Semi-discrete optimal transport techniques for the compressible semi-geostrophic equations
David P. Bourne, Charlie P. Egan, Théo Lavier, Beatrice Pelloni
TL;DR
The paper addresses global weak solutions for the 3D compressible semi-geostrophic equations with compactly supported, measure-valued initial data. It develops a semi-discrete optimal transport framework, proving existence and uniqueness of discrete geostrophic solutions that conserve energy, and then extends to general compactly supported data via a particle-approximation and limit process, yielding a Lipschitz-in-time global weak solution.

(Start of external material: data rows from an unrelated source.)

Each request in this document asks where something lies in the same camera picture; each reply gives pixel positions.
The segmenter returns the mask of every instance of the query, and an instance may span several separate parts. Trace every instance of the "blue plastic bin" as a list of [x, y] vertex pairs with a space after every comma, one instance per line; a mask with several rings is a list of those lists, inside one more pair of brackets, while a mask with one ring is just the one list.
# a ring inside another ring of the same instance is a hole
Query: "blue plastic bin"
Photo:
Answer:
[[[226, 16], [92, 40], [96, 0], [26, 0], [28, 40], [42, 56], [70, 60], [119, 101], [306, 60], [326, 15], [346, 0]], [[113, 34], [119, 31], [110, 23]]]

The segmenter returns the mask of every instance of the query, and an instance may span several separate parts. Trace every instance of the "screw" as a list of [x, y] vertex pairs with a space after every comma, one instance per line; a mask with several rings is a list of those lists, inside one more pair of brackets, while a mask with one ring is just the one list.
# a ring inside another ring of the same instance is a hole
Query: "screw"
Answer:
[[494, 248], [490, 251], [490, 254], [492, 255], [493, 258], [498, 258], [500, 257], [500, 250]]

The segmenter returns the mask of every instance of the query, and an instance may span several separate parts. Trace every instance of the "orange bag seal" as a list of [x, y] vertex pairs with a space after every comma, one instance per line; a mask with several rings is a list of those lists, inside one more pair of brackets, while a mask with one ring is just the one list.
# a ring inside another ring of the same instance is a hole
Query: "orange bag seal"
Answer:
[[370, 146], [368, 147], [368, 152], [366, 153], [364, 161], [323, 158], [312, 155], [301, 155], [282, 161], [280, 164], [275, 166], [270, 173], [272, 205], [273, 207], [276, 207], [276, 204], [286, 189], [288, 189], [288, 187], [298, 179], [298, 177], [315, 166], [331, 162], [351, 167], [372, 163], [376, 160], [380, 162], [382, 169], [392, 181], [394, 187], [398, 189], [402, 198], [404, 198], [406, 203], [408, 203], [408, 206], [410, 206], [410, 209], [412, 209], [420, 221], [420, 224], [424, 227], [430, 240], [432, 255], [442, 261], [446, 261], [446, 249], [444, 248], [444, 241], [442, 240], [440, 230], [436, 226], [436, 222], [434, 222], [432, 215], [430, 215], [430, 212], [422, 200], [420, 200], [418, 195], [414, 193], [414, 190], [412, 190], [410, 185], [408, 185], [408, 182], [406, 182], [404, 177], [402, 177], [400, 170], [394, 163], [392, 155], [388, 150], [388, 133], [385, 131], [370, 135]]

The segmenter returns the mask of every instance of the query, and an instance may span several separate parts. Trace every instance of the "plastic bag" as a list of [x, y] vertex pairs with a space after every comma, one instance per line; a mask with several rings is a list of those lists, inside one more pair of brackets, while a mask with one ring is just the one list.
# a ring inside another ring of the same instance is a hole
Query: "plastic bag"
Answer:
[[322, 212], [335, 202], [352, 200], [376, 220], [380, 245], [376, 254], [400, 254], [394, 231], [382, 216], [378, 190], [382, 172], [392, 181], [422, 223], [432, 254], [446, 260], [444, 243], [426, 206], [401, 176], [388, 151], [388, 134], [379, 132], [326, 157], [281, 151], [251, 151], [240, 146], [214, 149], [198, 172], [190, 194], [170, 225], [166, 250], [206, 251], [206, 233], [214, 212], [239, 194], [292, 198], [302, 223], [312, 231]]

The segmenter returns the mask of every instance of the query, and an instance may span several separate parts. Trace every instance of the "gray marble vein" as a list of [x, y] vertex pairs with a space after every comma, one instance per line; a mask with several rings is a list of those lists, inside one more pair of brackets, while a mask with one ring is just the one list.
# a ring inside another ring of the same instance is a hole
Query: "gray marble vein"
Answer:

The approach hinges on a dual formulation of the energy minimisation, regularity of the centroid map, and a carefully constructed ODE system for particle seeds, providing a rigorous foundation for semi-discrete OT-based numerical schemes in the compressible SG setting. The results generalise previous incompressible and compressible SG work and create a pathway for robust OT-driven numerical methods for 3D atmospheric front modeling within geostrophic coordinates.
Abstract
We prove existence of weak solutions of the 3D compressible semi-geostrophic (SG) equations with compactly supported measure-valued initial data. These equations model large-scale atmospheric flows. Our proof uses a particle discretisation and semi-discrete optimal transport techniques. We show that, if the initial data is a discrete measure, then the compressible SG equations admit a unique, twice continuously differentiable, energy-conserving and global-in-time solution. In general, by discretising the initial measure by particles and sending the number of particles to infinity, we show that for any compactly supported initial measure there exists a global-in-time solution of the compressible SG equations that is Lipschitz in time. This significantly generalises the original results due to Cullen and Maroofi (2003), and it provides the theoretical foundation for the design of numerical schemes using semi-discrete optimal transport to solve the 3D compressible SG equations.